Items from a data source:

_ _ _ _

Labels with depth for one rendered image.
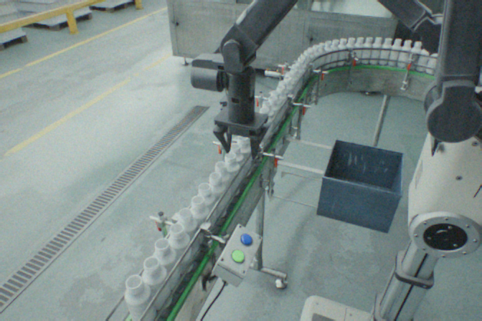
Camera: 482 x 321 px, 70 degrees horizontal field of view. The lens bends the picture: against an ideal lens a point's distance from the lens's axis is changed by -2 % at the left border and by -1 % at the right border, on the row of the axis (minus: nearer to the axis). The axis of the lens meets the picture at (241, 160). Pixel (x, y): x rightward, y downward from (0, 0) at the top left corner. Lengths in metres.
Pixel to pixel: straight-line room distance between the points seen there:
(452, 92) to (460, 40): 0.07
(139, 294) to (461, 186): 0.76
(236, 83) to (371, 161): 1.18
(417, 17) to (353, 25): 3.21
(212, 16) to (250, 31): 4.09
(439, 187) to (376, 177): 0.92
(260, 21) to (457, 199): 0.60
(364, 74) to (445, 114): 1.93
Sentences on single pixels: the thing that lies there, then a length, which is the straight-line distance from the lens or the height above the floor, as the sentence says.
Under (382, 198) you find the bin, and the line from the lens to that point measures 1.49.
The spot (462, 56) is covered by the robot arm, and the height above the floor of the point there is 1.67.
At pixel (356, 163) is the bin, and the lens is 1.77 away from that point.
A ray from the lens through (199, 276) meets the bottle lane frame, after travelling 1.07.
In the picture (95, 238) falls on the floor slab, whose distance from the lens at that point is 2.64.
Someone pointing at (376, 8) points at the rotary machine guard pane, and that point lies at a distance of 4.21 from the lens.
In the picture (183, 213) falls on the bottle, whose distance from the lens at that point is 1.00.
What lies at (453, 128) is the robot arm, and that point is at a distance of 0.63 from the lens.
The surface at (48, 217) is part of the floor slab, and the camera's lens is 2.95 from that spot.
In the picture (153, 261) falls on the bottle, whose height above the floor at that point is 1.15.
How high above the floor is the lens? 1.85
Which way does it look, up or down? 36 degrees down
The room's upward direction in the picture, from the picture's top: straight up
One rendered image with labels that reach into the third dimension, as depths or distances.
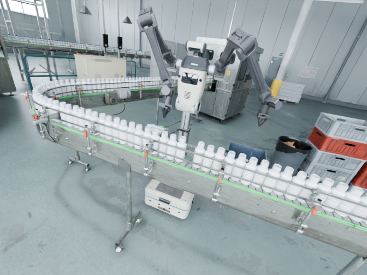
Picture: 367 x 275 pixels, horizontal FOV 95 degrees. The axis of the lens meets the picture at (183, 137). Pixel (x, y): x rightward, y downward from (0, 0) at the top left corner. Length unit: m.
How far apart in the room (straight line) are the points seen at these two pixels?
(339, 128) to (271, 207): 2.04
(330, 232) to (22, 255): 2.16
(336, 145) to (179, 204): 2.27
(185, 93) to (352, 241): 1.40
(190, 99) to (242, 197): 0.90
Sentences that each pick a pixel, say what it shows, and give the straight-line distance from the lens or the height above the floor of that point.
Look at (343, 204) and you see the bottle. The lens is 1.19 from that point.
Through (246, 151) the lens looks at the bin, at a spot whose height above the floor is 0.90.
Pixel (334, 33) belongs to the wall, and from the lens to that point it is 13.60.
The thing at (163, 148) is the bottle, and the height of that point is 1.07.
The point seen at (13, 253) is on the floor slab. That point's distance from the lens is 2.13.
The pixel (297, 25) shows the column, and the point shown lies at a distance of 8.68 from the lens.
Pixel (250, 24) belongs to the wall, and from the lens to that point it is 13.03.
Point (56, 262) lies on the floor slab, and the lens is 1.95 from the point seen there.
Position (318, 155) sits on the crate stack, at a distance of 3.06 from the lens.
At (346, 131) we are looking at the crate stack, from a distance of 3.03.
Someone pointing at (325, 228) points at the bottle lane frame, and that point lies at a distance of 1.23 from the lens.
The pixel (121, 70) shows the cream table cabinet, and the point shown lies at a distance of 5.36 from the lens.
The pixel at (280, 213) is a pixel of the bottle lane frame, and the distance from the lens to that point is 1.15.
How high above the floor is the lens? 1.62
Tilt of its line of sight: 27 degrees down
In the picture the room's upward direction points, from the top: 9 degrees clockwise
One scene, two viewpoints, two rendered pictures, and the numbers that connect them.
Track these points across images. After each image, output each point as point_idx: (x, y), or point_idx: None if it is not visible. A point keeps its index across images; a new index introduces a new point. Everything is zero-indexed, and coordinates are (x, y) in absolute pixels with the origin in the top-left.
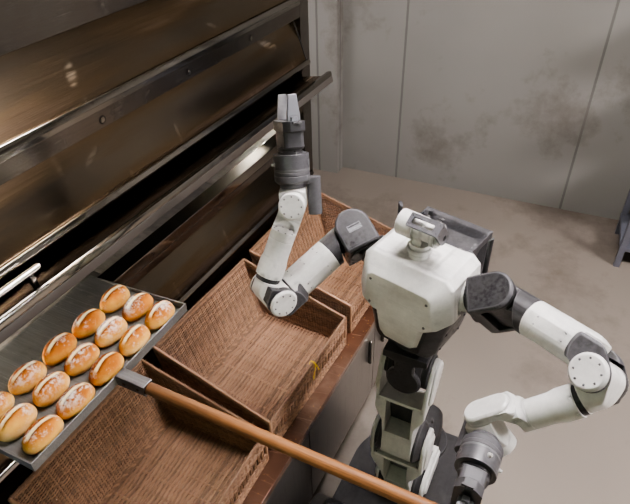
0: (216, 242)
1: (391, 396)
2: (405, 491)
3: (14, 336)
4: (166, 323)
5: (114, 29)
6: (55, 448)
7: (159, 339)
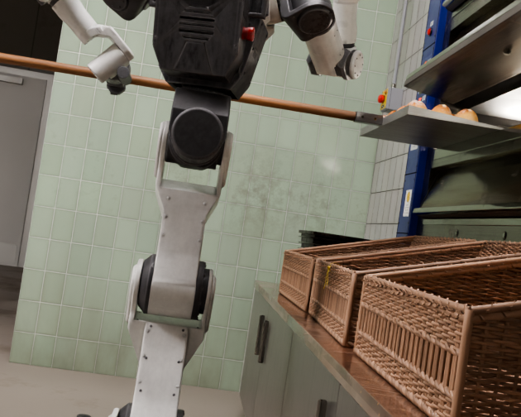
0: None
1: (202, 185)
2: (155, 79)
3: None
4: (399, 109)
5: None
6: (364, 132)
7: (394, 119)
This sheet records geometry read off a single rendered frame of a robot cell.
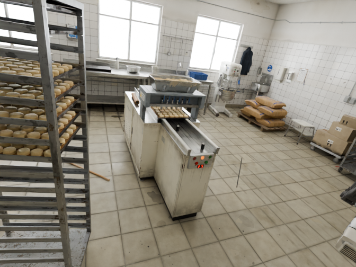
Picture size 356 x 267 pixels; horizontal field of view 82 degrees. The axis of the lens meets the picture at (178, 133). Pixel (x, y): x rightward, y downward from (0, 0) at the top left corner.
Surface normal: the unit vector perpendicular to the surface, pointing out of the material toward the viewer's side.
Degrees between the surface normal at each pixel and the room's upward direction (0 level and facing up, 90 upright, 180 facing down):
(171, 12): 90
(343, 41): 90
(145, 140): 90
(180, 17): 90
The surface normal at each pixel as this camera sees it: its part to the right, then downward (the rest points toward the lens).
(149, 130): 0.37, 0.44
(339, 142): -0.88, 0.04
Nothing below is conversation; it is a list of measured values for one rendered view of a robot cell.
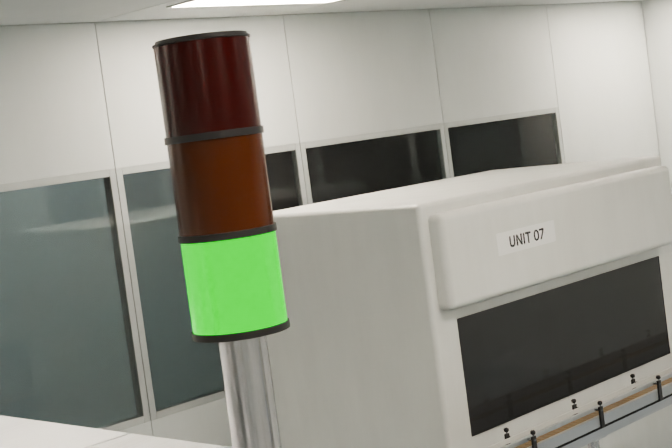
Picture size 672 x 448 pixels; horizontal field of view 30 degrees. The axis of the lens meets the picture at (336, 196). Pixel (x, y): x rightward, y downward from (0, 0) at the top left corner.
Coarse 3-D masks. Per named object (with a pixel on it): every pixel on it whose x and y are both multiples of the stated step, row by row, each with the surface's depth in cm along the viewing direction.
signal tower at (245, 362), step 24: (168, 144) 63; (192, 240) 62; (216, 240) 62; (192, 336) 64; (216, 336) 62; (240, 336) 62; (264, 336) 64; (240, 360) 63; (264, 360) 64; (240, 384) 63; (264, 384) 64; (240, 408) 63; (264, 408) 64; (240, 432) 64; (264, 432) 63
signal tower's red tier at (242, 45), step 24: (168, 48) 62; (192, 48) 61; (216, 48) 61; (240, 48) 62; (168, 72) 62; (192, 72) 61; (216, 72) 61; (240, 72) 62; (168, 96) 62; (192, 96) 61; (216, 96) 61; (240, 96) 62; (168, 120) 62; (192, 120) 61; (216, 120) 61; (240, 120) 62
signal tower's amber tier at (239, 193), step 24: (192, 144) 62; (216, 144) 61; (240, 144) 62; (192, 168) 62; (216, 168) 61; (240, 168) 62; (264, 168) 63; (192, 192) 62; (216, 192) 62; (240, 192) 62; (264, 192) 63; (192, 216) 62; (216, 216) 62; (240, 216) 62; (264, 216) 63
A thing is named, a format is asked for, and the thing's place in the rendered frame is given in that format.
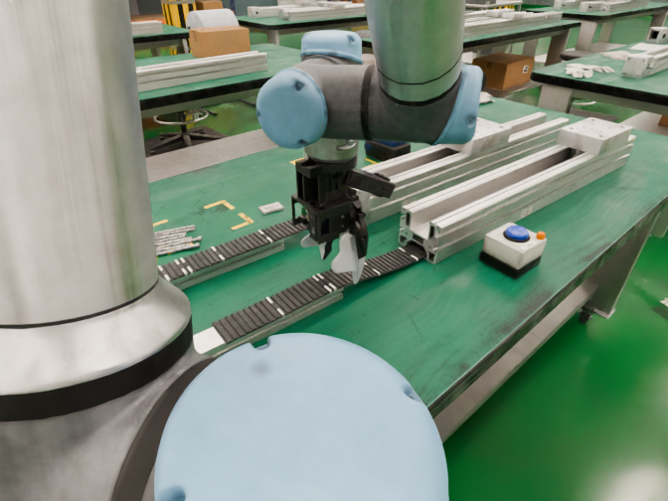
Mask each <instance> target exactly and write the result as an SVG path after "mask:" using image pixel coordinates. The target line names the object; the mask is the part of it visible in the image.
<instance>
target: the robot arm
mask: <svg viewBox="0 0 668 501"><path fill-rule="evenodd" d="M364 4H365V9H366V15H367V20H368V25H369V31H370V36H371V41H372V47H373V52H374V57H375V63H376V64H375V65H363V64H364V63H363V61H362V41H361V38H360V37H359V35H357V34H356V33H353V32H348V31H336V30H327V31H314V32H309V33H307V34H305V35H304V36H303V38H302V40H301V54H300V59H301V63H299V64H297V65H295V66H293V67H291V68H287V69H283V70H281V71H279V72H278V73H276V74H275V75H274V77H273V78H272V79H270V80H269V81H268V82H266V83H265V84H264V86H263V87H262V88H261V90H260V92H259V94H258V97H257V101H256V115H257V119H258V122H259V124H260V126H261V128H262V130H263V132H264V133H265V134H266V135H267V137H268V138H269V139H270V140H272V141H273V142H274V143H276V144H277V145H279V146H281V147H284V148H288V149H300V148H304V147H305V152H306V154H307V158H304V159H300V160H296V161H295V172H296V191H297V193H296V194H293V195H291V209H292V224H293V225H294V226H296V225H298V224H301V223H302V224H304V225H305V227H306V230H307V231H308V232H309V235H308V236H306V237H305V238H304V239H303V240H302V241H301V244H300V245H301V246H302V247H303V248H309V247H317V246H319V249H320V254H321V258H322V259H323V260H324V259H326V257H327V256H328V254H329V253H331V251H332V243H333V242H334V240H336V239H339V237H340V234H341V233H344V232H346V231H347V230H348V229H349V234H348V233H345V234H343V235H342V236H341V237H340V239H339V247H340V251H339V253H338V255H337V256H336V257H335V258H334V259H333V261H332V263H331V268H332V270H333V272H335V273H340V272H347V271H351V274H352V279H353V283H354V284H356V283H358V281H359V279H360V276H361V274H362V270H363V267H364V263H365V257H366V255H367V249H368V230H367V226H366V222H365V219H364V213H363V212H362V205H361V202H360V200H359V196H357V195H356V193H357V191H356V190H355V189H358V190H361V191H365V192H368V193H371V194H372V195H374V196H377V197H380V198H382V197H385V198H389V199H390V198H391V196H392V194H393V192H394V189H395V187H396V184H394V183H393V182H391V179H390V178H388V177H386V176H385V175H384V174H379V173H377V172H375V173H371V172H368V171H365V170H362V169H359V168H356V166H357V157H358V154H357V153H358V152H359V140H364V141H368V140H371V141H375V140H377V141H394V142H411V143H428V144H429V145H430V146H436V145H438V144H465V143H468V142H469V141H471V140H472V138H473V137H474V135H475V130H476V123H477V115H478V108H479V100H480V93H481V86H482V78H483V73H482V70H481V69H480V68H479V67H477V66H469V65H466V64H465V63H463V62H462V50H463V35H464V20H465V6H466V0H364ZM353 188H354V189H353ZM295 203H299V204H301V205H302V207H301V213H302V214H303V215H300V216H299V217H297V218H295V209H294V204H295ZM0 501H449V497H448V475H447V466H446V460H445V454H444V450H443V446H442V442H441V439H440V436H439V433H438V430H437V428H436V425H435V423H434V421H433V419H432V417H431V415H430V413H429V411H428V409H427V407H426V406H425V404H424V403H423V401H422V400H421V399H420V397H419V396H418V394H417V393H416V392H415V391H414V389H413V388H412V386H411V384H410V383H409V382H408V381H407V380H406V379H405V378H404V377H403V376H402V375H401V374H400V373H399V372H398V371H397V370H396V369H395V368H393V367H392V366H391V365H390V364H388V363H387V362H386V361H384V360H383V359H382V358H380V357H379V356H377V355H375V354H374V353H372V352H370V351H369V350H367V349H365V348H363V347H361V346H358V345H356V344H353V343H351V342H348V341H345V340H342V339H339V338H335V337H331V336H326V335H320V334H312V333H288V334H279V335H273V336H269V337H268V338H267V344H265V345H263V346H260V347H258V348H254V346H253V345H252V344H251V343H245V344H244V345H242V346H239V347H237V348H235V349H233V350H231V351H230V352H228V353H226V354H224V355H223V356H221V357H220V358H218V357H213V356H209V355H204V354H200V353H199V352H198V351H197V350H196V349H195V345H194V335H193V326H192V312H191V304H190V301H189V299H188V297H187V296H186V294H185V293H184V292H183V291H181V290H180V289H179V288H177V287H176V286H174V285H173V284H171V283H170V282H168V281H167V280H165V279H164V278H162V277H161V276H160V275H159V274H158V267H157V258H156V248H155V240H154V231H153V222H152V212H151V203H150V194H149V185H148V176H147V166H146V157H145V148H144V139H143V130H142V120H141V111H140V102H139V93H138V84H137V74H136V65H135V57H134V48H133V39H132V29H131V20H130V11H129V2H128V0H0Z"/></svg>
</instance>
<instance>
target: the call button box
mask: <svg viewBox="0 0 668 501"><path fill-rule="evenodd" d="M510 226H517V225H515V224H513V223H508V224H506V225H504V226H502V227H500V228H498V229H496V230H494V231H492V232H490V233H488V234H486V236H485V239H484V243H483V248H482V250H483V251H482V252H481V255H480V260H481V261H483V262H485V263H486V264H488V265H490V266H492V267H494V268H495V269H497V270H499V271H501V272H503V273H504V274H506V275H508V276H510V277H512V278H514V279H517V278H518V277H520V276H521V275H523V274H524V273H526V272H528V271H529V270H531V269H532V268H534V267H535V266H537V265H539V263H540V260H541V255H542V253H543V250H544V247H545V244H546V241H547V239H546V238H545V239H544V240H538V239H537V238H536V235H537V234H535V233H533V232H530V231H529V236H528V238H527V239H525V240H515V239H512V238H510V237H508V236H507V235H506V233H505V232H506V229H507V228H508V227H510Z"/></svg>
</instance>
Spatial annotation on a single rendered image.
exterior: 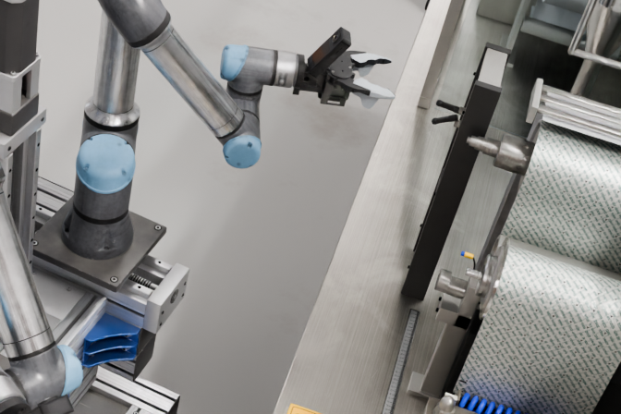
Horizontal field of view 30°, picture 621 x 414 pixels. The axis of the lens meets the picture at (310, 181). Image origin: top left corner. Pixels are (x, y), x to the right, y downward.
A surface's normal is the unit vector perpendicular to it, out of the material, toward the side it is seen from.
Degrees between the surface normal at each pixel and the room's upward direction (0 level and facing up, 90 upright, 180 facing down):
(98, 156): 7
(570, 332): 90
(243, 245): 0
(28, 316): 48
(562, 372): 90
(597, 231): 92
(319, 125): 0
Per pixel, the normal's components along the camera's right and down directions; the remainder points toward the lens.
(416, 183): 0.20, -0.76
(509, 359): -0.25, 0.57
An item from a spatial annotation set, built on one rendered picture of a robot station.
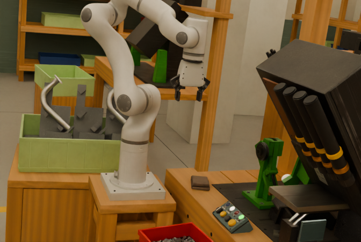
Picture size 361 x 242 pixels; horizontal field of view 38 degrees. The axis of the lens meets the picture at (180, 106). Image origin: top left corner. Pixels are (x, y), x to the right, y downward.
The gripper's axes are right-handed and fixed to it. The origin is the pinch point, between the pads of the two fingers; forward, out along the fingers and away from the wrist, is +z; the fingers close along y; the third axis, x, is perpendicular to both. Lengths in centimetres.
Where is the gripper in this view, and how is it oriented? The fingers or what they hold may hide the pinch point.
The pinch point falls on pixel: (188, 98)
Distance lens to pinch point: 206.4
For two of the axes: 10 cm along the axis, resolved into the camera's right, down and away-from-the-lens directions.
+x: 3.8, 2.6, -8.9
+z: -1.1, 9.6, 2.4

_ _ _ _

From the line that contains "A surface's normal" down to the last line of the entries above, copy every line exactly and leave out the pictures.

A surface's normal is the unit vector perpendicular to it, out of the material, toward the side it is seen from.
Degrees between the surface normal at each pixel and the room's upward direction (0 level and facing up, 90 upright, 180 facing down):
(98, 156): 7
(570, 332): 90
(243, 245): 0
(28, 316): 48
(562, 372): 90
(597, 231): 92
(319, 125): 0
Per pixel, the normal's components along the camera's right and down directions; the remainder points toward the lens.
(416, 183): 0.20, -0.76
(509, 359): -0.25, 0.57
An item from a spatial annotation set, built on one rendered picture of a robot station.
Picture size 361 x 242 pixels; horizontal field of view 38 degrees. The axis of the lens meets the picture at (180, 106). Image origin: top left corner. Pixels are (x, y), x to the right, y downward.
The gripper's axes are right-handed and fixed to it. The origin is the pinch point, between the pads of the two fingers; forward, out along the fingers and away from the wrist, is +z; the fingers close along y; the third axis, x, is perpendicular to both. Lengths in centimetres.
Where is the gripper in this view, and how is it oriented? The fingers or what they hold may hide the pinch point.
The pinch point falls on pixel: (188, 98)
Distance lens to pinch point: 206.4
For two of the axes: 10 cm along the axis, resolved into the camera's right, down and away-from-the-lens directions.
+x: 3.8, 2.6, -8.9
+z: -1.1, 9.6, 2.4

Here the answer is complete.